━━ SUPPLIED MATERIAL
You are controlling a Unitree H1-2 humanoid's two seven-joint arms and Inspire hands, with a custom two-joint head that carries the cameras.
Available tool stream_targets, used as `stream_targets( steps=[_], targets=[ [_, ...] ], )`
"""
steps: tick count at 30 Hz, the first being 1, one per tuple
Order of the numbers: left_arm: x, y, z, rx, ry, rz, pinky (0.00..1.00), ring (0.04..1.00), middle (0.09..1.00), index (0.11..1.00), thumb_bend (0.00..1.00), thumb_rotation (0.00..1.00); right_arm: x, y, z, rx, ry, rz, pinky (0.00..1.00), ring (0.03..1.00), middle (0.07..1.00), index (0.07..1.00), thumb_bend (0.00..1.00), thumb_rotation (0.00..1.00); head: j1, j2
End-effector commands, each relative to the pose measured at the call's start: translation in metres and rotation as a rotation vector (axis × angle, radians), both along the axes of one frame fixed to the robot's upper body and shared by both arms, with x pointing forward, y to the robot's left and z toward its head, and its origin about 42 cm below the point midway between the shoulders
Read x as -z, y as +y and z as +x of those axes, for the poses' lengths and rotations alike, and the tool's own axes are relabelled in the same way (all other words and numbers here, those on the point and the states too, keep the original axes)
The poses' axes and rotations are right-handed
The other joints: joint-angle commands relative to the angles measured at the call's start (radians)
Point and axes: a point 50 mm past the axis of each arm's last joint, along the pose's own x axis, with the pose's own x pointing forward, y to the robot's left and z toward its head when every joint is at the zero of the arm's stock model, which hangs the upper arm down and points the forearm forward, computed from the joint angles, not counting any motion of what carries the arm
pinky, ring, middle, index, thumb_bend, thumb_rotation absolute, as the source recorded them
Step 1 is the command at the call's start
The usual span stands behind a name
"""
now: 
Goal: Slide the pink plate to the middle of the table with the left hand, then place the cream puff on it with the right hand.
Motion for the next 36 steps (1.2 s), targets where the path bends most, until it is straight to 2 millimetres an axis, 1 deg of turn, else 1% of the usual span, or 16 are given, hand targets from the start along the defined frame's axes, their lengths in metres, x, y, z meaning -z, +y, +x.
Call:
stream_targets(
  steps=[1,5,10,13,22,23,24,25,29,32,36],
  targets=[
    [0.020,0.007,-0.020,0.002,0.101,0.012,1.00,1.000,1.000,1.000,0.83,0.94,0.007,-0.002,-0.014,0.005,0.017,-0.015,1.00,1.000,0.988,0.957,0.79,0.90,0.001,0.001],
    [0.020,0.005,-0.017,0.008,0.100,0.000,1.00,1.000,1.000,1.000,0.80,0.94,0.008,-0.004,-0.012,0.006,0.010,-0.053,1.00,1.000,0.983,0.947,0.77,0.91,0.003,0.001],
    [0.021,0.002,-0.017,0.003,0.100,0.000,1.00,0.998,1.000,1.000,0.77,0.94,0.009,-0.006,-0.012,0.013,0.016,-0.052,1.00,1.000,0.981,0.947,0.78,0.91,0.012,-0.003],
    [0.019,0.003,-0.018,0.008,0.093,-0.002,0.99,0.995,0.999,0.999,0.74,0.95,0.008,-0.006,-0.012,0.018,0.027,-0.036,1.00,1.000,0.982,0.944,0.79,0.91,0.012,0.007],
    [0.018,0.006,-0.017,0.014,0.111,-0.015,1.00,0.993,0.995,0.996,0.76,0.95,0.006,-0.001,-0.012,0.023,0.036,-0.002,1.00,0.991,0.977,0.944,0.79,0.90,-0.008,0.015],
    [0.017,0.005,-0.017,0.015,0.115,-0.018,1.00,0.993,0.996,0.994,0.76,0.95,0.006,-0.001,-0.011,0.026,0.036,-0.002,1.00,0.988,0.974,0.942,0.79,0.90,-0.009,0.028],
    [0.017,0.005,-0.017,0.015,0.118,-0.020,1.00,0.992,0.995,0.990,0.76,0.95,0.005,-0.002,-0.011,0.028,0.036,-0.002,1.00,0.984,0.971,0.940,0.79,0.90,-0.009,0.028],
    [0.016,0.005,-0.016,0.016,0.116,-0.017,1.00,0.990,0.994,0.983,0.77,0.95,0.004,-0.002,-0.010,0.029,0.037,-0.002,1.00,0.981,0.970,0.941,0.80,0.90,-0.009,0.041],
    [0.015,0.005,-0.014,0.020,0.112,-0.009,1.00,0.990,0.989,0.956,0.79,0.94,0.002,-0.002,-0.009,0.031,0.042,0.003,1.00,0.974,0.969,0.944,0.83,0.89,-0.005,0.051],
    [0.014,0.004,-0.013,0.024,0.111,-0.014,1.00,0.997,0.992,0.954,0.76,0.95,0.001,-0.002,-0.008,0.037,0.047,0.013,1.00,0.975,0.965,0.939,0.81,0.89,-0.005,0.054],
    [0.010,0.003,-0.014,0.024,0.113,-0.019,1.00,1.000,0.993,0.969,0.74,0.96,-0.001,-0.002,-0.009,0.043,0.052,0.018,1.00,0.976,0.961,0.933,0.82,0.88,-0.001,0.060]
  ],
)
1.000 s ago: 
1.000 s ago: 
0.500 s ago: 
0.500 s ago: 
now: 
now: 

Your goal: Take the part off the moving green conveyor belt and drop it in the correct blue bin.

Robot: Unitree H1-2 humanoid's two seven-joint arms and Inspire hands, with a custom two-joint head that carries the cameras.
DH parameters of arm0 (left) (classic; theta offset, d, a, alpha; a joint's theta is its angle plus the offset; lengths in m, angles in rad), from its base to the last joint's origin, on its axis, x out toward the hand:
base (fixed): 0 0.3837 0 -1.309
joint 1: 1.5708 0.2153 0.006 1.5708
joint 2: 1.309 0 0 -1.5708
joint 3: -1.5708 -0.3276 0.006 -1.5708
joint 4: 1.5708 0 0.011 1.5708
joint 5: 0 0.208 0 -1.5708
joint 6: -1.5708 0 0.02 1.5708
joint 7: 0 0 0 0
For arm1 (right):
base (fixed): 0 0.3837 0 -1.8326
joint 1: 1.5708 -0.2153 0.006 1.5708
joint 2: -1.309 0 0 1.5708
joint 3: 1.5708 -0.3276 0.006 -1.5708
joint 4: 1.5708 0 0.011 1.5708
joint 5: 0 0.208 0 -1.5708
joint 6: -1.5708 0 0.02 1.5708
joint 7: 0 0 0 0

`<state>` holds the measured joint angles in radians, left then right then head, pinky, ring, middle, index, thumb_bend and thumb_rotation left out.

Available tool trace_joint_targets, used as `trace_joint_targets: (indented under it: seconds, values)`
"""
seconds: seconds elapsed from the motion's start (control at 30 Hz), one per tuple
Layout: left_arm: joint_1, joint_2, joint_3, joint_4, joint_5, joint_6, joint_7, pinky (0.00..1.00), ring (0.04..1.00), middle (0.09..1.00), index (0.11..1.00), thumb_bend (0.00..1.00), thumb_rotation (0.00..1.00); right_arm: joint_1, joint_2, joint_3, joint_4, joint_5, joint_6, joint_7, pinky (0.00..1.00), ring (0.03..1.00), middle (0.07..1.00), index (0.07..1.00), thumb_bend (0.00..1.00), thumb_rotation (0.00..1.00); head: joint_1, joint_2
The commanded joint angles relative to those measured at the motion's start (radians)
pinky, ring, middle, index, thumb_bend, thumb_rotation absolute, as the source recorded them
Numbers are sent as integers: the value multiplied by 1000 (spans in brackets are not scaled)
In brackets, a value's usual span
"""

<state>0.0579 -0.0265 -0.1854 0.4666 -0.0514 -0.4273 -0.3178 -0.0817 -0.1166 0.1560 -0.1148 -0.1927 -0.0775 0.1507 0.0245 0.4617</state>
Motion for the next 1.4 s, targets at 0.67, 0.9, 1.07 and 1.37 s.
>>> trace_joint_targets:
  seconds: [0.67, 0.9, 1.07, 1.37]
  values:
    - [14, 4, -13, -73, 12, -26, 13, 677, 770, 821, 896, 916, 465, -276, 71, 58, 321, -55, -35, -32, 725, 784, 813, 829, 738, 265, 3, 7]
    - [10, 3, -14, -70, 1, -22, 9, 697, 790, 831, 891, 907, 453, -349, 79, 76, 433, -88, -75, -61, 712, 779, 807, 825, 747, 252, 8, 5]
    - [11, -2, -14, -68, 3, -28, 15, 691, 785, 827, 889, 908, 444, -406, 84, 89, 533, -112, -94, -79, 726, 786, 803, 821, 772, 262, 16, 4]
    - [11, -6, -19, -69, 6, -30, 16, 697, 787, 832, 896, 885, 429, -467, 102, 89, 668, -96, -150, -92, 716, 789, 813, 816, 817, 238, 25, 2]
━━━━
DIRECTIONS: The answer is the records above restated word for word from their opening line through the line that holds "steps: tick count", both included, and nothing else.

RESPONSE BELOW:
You are controlling a Unitree H1-2 humanoid's two seven-joint arms and Inspire hands, with a custom two-joint head that carries the cameras.
Available tool stream_targets, used as `stream_targets( steps=[_], targets=[ [_, ...] ], )`
"""
steps: tick count at 30 Hz, the first being 1, one per tuple

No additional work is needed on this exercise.